Tactics 101: 003. The Decisive Point
“A point whose attack or capture would imperil or seriously weaken the enemy." JOMINI
In our last article we discussed the importance of conducting mission analysis. As a review, a good mission analysis enables you to understand yourself, the enemy, and the terrain. Armed with this understanding, you can begin devising your course of action. The first step in letting those creative juices flow is determining your decisive point.
All Course of Action Development begins by determining the decisive point! This is the initial planning focus! The decisive point provides you with a focus for the selection of objectives, the allocation of combat power, and the assignment of mission tasks and purposes. It eliminates the urge to jump to conclusions and employ knee-jerk tactics. It forces you the commander to conduct a critical analysis of what you want to achieve and how you might best achieve it. This is critical since few commanders possess the level of genius where intuition alone can illuminate the correct path to follow.
The U.S Army defines a decisive point as a geographic place, specific key event, or enabling system that allows commanders to gain a marked advantage over an enemy and greatly influence the outcome of a battle. To put it another way, it is what you believe is the key to accomplishing your stated mission as determined by your mission analysis.
The fireside analogy is a good way to describe the decisive point. When the battle is over and you are all standing around the fire telling war stories, someone says, “I knew we had ‘em when…”. That "when" was the decisive point.

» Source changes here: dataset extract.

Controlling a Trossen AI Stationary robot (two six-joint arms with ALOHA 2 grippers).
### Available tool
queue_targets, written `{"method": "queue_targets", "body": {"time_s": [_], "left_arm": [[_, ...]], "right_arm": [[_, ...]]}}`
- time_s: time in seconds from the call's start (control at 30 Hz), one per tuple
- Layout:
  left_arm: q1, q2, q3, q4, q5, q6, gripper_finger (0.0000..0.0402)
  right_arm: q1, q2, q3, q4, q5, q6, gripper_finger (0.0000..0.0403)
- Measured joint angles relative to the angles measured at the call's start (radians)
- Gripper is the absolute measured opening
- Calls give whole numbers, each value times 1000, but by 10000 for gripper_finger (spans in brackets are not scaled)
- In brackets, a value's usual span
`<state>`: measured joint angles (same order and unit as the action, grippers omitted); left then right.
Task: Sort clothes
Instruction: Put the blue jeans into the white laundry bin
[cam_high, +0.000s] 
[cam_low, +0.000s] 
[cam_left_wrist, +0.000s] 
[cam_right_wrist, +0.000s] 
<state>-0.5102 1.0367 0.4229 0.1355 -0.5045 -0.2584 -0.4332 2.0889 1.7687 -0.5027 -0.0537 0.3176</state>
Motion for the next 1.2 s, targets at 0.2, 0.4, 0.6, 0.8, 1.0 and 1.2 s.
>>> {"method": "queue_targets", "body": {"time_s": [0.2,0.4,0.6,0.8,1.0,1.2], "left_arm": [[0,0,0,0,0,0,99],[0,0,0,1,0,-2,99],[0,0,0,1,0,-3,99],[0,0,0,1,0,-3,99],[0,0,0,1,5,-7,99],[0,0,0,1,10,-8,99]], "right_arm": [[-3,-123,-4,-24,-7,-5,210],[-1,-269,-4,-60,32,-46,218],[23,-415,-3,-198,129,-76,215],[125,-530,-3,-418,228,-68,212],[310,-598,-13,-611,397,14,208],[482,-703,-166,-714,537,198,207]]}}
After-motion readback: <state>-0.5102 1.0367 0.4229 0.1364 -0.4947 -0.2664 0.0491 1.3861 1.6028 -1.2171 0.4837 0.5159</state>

A decisive point could be tied to an enemy unit or weapon system, a piece of terrain, or a timed event. Or even a combination of all three. To try to simplify things a bit, we will describe decisive points as enemy-oriented, terrain-oriented, or time-oriented. Before letting you practice your craft, let’s discuss the above categories.
An enemy-related decisive point is an identified enemy unit, emplacement, a key weapon system, or a command and control node. If the designated enemy component is rendered ineffective you would be greatly assisted in accomplishing your overall mission. Neutralizing the guns at Point du Hoc during the D-Day invasion is a classic example. For an illustration of an enemy decisive point consider: You are the Commander of a Mechanized Infantry Battalion and your overall mission is to seize an objective 25 kilometers away. Within that objective are facilities that could be used for a potential logistics base. Your higher headquarters (Brigade) has told you if you seize that objective (and the facilities) that will assist the Brigade in conducting future offensive operations. When you conduct your mission analysis you believe that the enemy will position a mechanized company team (including one tank platoon) near the objective for security (UNDERSTANDING THE ENEMY). Based on this analysis, you determine that the decisive point is that tank platoon. If you render it ineffective, your ability to seize the objective is greatly enhanced. Rendering that tank platoon ineffective is your key to accomplishing your mission. Now that you have determined your decisive point, you now have the element needed to focus your planning.
A terrain-related decisive point is a location on the ground which provides you a distinct advantage or puts your enemy at a distinct disadvantage. Seizing the heights around Boston in 1776 or retaining the Little Round Top at Gettysburg are good examples. Let’s go back to the above scenario. After conducting your mission analysis, you determine that there is a key piece of higher ground that allows you to overlook the entire objective and gives you excellent fields of fire into and around the objective (UNDERSTANDING THE TERRAIN). Based on this analysis, you determine that the decisive point is occupying that piece of high ground. If you can occupy that high ground that will allow you to subsequently seize that objective. That piece of high ground is your key to accomplishing your mission. Now that you have determined your decisive point, you know have the element needed to focus your planning.
A time (or event) related decisive point is when you determine that achieving a time critical event or possibly denying the enemy a timed critical event is the key to accomplishing your mission. Again, we will go back to the scenario. After conducting your mission analysis, you determine that the enemy will reinforce its forces with a tank battalion around the objective in 48 hours (UNDERSTANDING THE ENEMY). Based on this analysis, you determine that the decisive point is occupying the aforementioned high ground within the next 12 hours. This will then allow you sufficient time to seize your final objective and occupy defensive positions before the enemy heavy tank battalion arrives. You believe if you can’t occupy the high ground in 12 hours, you will lose the initiative and wind up fighting forces beyond your capabilities. The designation of a decisive point enables you to focus your planning.
As you can see, determining a decisive point is truly subjective. This is the art of command! Based on your experience and a sound mission analysis, you determine what is key. Something has to be key! Remember the old saying, “If you defend everywhere, you defend nowhere.” In the above little scenario, all three decisive points could have been successful in the end. It all depends on how you plan to utilize your assets to achieve your decisive point and then of course execution.